TEHRAN — In a new stream of belligerent rhetoric, Iran’s chief of staff on Tuesday derided US Republican opposition to the recent US-backed nuclear agreement, and accused the US and Israel of sponsoring terrorism, while another Iranian military chief scoffed that Tehran had intimidated the US into abandoning the idea of using military force in the region.
The anti-US statements came as Iran held a military parade outside Tehran to showcase weapons including surface-to-surface missiles such as the solid-fuel Sejjil and the liquid-fuel Ghadr, both with a range of 2,000 kilometers (1,250 miles). Also on display at the annual parade were Russian-made S-200 and Tor-M1 surface-to-air missile systems designed primarily to track, target, and destroy aircraft and cruise missiles.
Speaking to reporters at the event, Iranian army chief Hassan Firouzabadi castigated US Republicans for their opposition to the nuclear agreement between Tehran and the world powers, and dismissed putative Republican threats of a military option.
“They are reactionary people and want to return to the era of the presidency of crazy (president George W.) Bush,” Firouzabadi said, according to Iran’s Fars news agency. “Bush made his utmost efforts to attack Iran but he couldn’t,” Firouzabadi said. “War will also fail to produce any result for them because Republicans are only chanting empty words and slogans.”

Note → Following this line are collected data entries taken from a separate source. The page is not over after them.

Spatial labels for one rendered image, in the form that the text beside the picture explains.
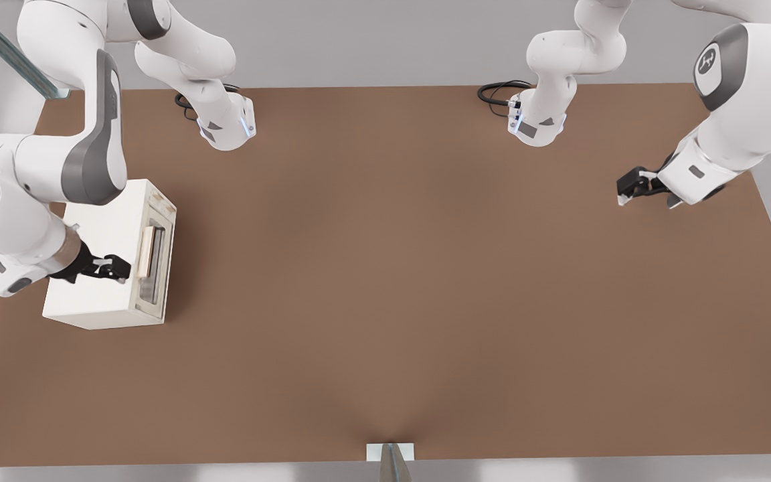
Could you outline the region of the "silver frame post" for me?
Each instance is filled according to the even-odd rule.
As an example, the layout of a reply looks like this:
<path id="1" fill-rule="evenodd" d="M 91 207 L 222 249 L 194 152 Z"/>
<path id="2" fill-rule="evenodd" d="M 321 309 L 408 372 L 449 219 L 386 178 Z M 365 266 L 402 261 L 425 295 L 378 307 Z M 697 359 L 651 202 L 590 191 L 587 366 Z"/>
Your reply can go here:
<path id="1" fill-rule="evenodd" d="M 368 443 L 366 461 L 379 463 L 377 482 L 413 482 L 407 461 L 415 461 L 414 443 Z"/>
<path id="2" fill-rule="evenodd" d="M 0 31 L 0 58 L 46 100 L 65 100 L 70 89 L 58 88 Z"/>

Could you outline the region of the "white oven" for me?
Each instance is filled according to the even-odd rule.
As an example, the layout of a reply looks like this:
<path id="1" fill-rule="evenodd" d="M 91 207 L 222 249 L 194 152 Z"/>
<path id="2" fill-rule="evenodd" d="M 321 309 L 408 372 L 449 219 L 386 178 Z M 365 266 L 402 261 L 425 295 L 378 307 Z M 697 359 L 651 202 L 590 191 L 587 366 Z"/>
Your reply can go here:
<path id="1" fill-rule="evenodd" d="M 74 284 L 53 278 L 47 288 L 44 317 L 88 330 L 159 325 L 131 304 L 133 268 L 149 188 L 158 189 L 147 179 L 131 179 L 109 204 L 67 205 L 64 222 L 76 228 L 92 255 L 125 259 L 131 264 L 131 276 L 125 284 L 83 275 Z"/>

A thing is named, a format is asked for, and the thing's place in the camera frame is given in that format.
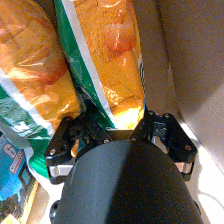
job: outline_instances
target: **snack bag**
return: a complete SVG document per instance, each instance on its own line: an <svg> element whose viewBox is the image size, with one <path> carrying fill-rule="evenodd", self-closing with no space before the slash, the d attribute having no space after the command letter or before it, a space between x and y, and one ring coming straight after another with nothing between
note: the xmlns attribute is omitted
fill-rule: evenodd
<svg viewBox="0 0 224 224"><path fill-rule="evenodd" d="M28 170L23 149L0 130L0 223L25 224L38 183Z"/></svg>
<svg viewBox="0 0 224 224"><path fill-rule="evenodd" d="M102 114L134 129L144 112L143 67L132 0L55 0L72 74Z"/></svg>
<svg viewBox="0 0 224 224"><path fill-rule="evenodd" d="M64 116L81 108L57 35L32 0L0 1L0 121L34 149L30 165L47 177L44 151Z"/></svg>

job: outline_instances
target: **chip bag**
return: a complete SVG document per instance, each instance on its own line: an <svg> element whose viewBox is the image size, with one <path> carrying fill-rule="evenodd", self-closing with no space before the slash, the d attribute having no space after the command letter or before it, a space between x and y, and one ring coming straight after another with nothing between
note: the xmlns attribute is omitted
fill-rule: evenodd
<svg viewBox="0 0 224 224"><path fill-rule="evenodd" d="M132 0L54 2L74 78L112 127L134 129L144 112L144 77Z"/></svg>
<svg viewBox="0 0 224 224"><path fill-rule="evenodd" d="M32 0L0 1L0 121L34 149L30 165L48 176L44 151L64 116L81 108L52 24Z"/></svg>

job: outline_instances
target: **yellow chip bag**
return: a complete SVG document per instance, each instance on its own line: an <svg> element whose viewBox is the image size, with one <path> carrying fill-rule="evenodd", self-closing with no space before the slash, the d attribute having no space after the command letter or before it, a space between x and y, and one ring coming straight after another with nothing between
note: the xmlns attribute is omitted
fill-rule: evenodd
<svg viewBox="0 0 224 224"><path fill-rule="evenodd" d="M143 67L132 0L55 0L73 75L103 115L134 129L144 112Z"/></svg>

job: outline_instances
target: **plastic packaging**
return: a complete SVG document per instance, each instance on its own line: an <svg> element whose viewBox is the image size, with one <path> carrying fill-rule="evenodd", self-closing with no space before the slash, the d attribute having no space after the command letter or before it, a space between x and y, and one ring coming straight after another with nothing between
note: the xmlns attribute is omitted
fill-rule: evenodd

The general asserted that Iran was determined to fight against the arrogant powers and the terror groups they support, Fars reported. “All the regional countries should know that the US, Israel and Britain are supporting the terrorists,” he said.
The same Iranian news agency quoted Iran’s Revolutionary Guards Corps Navy Commander, Ali Fadavi, asserting that the IRGC has intimidated the US into giving up any plans for the use of ground forces and for war in the region. “The US has officially announced its strategy, which has also been sealed by the US president and presented to the Congress, that the Americans have no plan for war, specially ground war until 2020,” Fadavi said, in a Tuesday address to the Iranian parliament.
Fadavi was also quoted saying that “The US is obedient and passive in the Persian Gulf and we impose our sovereignty right in the Persian Gulf very powerfully.”
In a speech at the parade, Iran’s President Hassan Rouhani said his country’s military is the most reliable force to take on “terrorists in the region” — a reference to the extremist Islamic State group.
Rouhani offered military assistance to Mideast countries, saying that so far, Iranian troops “have helped both Iraq and Syria” in the struggle against IS but insisted that Tehran has no military intentions toward other nations.
The parade marked the 35th anniversary of the start of the ruinous, eight-year Iraq-Iran war.
In his speech, carried live by state TV, Rouhani said that if “terrorists begin to expand in the region, the only hope will be Iran’s army and the Revolutionary Guards.”
The Sunni militant Islamic State group has seized a third of both Syria and Iraq following its blitz in the region last year, and has declared a self-styled caliphate on the territory it controls. Other Mideast countries, such as Egypt, Libya and Saudi Arabia, have seen the emergence of IS affiliates and groups that have declared allegiance to the Islamic State.
Rouhani said Middle East nations should not put too much faith in “Western powers as their defenders. Today, our armed forces are the biggest regional power against terrorism.”
Iran has already sent military advisers to neighboring Iraq and the Syrian government of President Bashar Assad, a key Tehran ally, to help in the battle with IS militants but denies sending ground combat forces.
Rouhani also made a veiled offer of Iranian help to Sunni rival Saudi Arabia, though he did not name the kingdom. The Saudis have been carrying out airstrikes in Yemen against Iran-backed Shiite rebels since March. The advance of the rebels, also known as Houthis, has forced Yemen’s internationally recognized president into self-imposed exile in Saudi Arabia.
Rouhani’s remark can be taken as an effort to reach out to the kingdom in the wake of a landmark deal struck in July between Iran and world powers over Tehran’s contested nuclear program.